The New York Times reports that the Obama Administration will announce today that a panel will be formed to make recommendations on how information about FDA decisions can be made more transparent related to approvals for drugs and devices. That effort should go further and apply to all policy decisions made at the agency.
For example, the 14 letters from DDMAC. Following the decision, I requested a follow-up podcast with FDA to talk about the motivation and reasoning (or lack thereof) behind the decision. The FDA refused. The only thing worse than a bad decision is the hubris associated with the perspective that the agency does not have to explain itself. It does. It should.
The aim of the panel is to ensure that when the FDA has information about some concerns of drugs, that the information be revealed more completely than under the current system. Specific drugs are named in the article as examples where the FDA knew of risks, did not reveal them, and then became problematic later. Up until now, the FDA has retained information that is perceived as proprietary in nature – as trade secrets. The balancing act may be difficult to strike, since there are indeed proprietary issues associated with the drug approval process, but clearly the FDA has dropped the ball in developing and executing a sound policy in this regard. A measure to correct that could go a long way to re-establish lost credibility for the agency and for industry.
It is in the interests of all that information be revealed and that context be provided, whether it is about a drug, a device or a policy decision by the FDA. By the same token, scaring the hell out of the public about new drugs could also retard progress and raise undue concerns. The approach that this task force takes needs itself to be carefully reasoned, and carried out in the same sunshine as the drug approval process.

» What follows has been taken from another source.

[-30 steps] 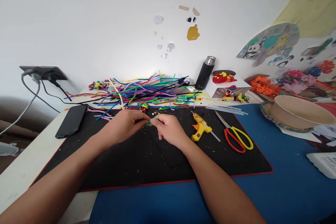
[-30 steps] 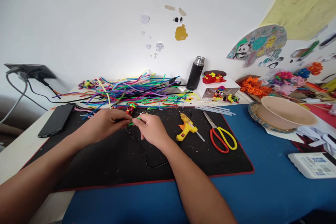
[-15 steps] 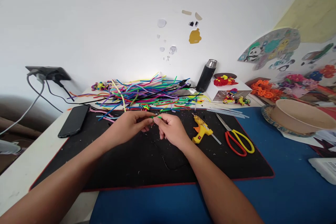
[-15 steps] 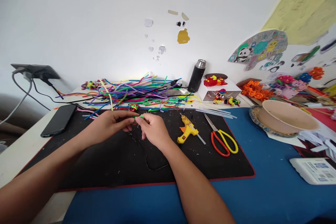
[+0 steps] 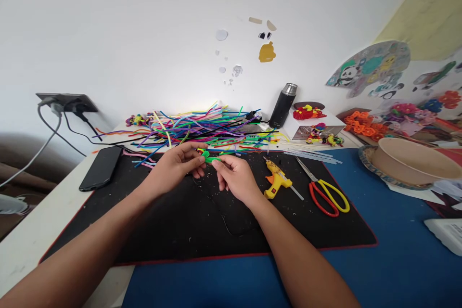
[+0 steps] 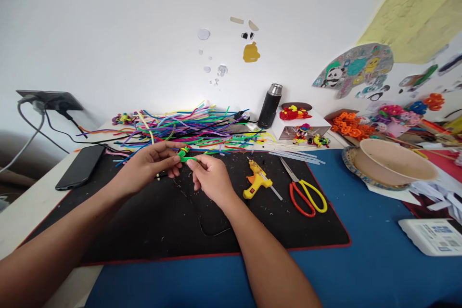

The FDA’s primary responsibility is approving high quality compounds that are effective for their labeled indication(s) and that the company provide directions of use that are complete and honest. Increasingly I hear from both the scientific and lay community the need for the FDA to increase it’s emphasis on a compound’s benefit to risk ratio, which is a very difficult balance. On the one hand as a society we desire innovative treatments to diseases that plague our loved ones and us. However, innovative compounds inherently come with risk. On the other side of the equation we are demanding greater safety profiles of compounds that enter the market. Again, a tough balance that will eventually be assisted with the emerging landscape of targeted treatments for specific genotypes. However, until then more transparency that does not hinder the drug approval process is welcomed.